Required action:
Look through the material below and show every line with the word "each".

┄┄┄┄┄┄┄┄┄┄

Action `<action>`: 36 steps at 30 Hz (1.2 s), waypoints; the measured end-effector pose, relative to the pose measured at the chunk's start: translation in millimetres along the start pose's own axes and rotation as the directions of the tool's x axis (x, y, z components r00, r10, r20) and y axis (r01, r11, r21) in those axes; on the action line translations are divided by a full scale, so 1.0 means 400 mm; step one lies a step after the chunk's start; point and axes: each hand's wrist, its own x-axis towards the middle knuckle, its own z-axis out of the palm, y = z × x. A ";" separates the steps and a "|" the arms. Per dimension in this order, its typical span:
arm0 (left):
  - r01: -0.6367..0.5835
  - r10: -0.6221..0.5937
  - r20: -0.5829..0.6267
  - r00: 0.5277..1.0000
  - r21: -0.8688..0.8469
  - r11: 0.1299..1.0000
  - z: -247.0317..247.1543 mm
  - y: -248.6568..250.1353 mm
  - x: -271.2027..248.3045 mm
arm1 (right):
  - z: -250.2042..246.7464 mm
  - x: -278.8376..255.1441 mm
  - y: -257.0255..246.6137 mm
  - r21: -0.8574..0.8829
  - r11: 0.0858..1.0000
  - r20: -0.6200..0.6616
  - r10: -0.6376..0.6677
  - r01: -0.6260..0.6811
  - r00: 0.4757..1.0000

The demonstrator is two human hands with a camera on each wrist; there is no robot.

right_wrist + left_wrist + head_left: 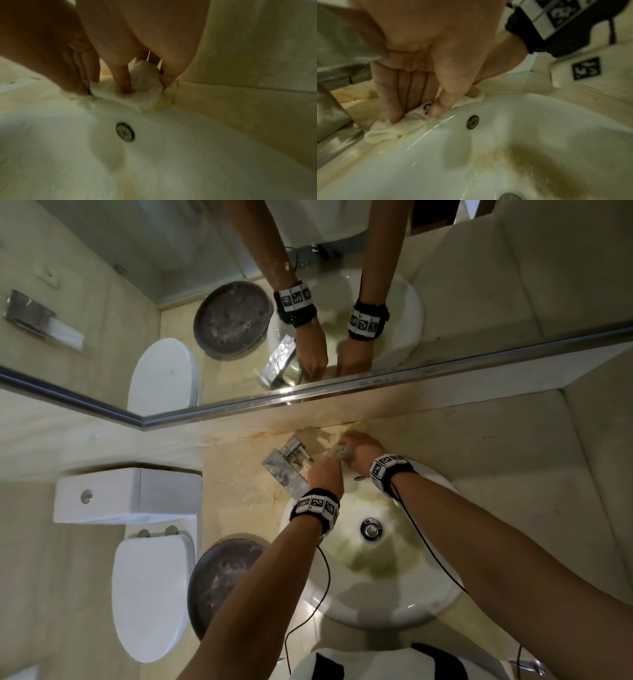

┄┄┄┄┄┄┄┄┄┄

Answer to the problem:
Action `<action>`: 36 steps at 30 Hz (1.2 s), waypoints; the measured end-effector pose, relative to the pose measured at the chunk's start: translation in millimetres along the start pose's own axes and rotation as the directions of the tool's x axis (x, y, z components r00, r10, r20) and y axis (r01, r11, r21) in those axes; on the action line translations are divided by a full scale, so 1.0 means 400 mm; step one lies a step after the chunk's start; point and axes: each hand's wrist, its own x-axis towards the middle knuckle, its own z-axis out of the palm, y = z × x. A ";" separates the steps and a "|" the arms. Per dimension in this order, its typical span:
The demonstrator is two human hands with a camera on each wrist; there is no robot.

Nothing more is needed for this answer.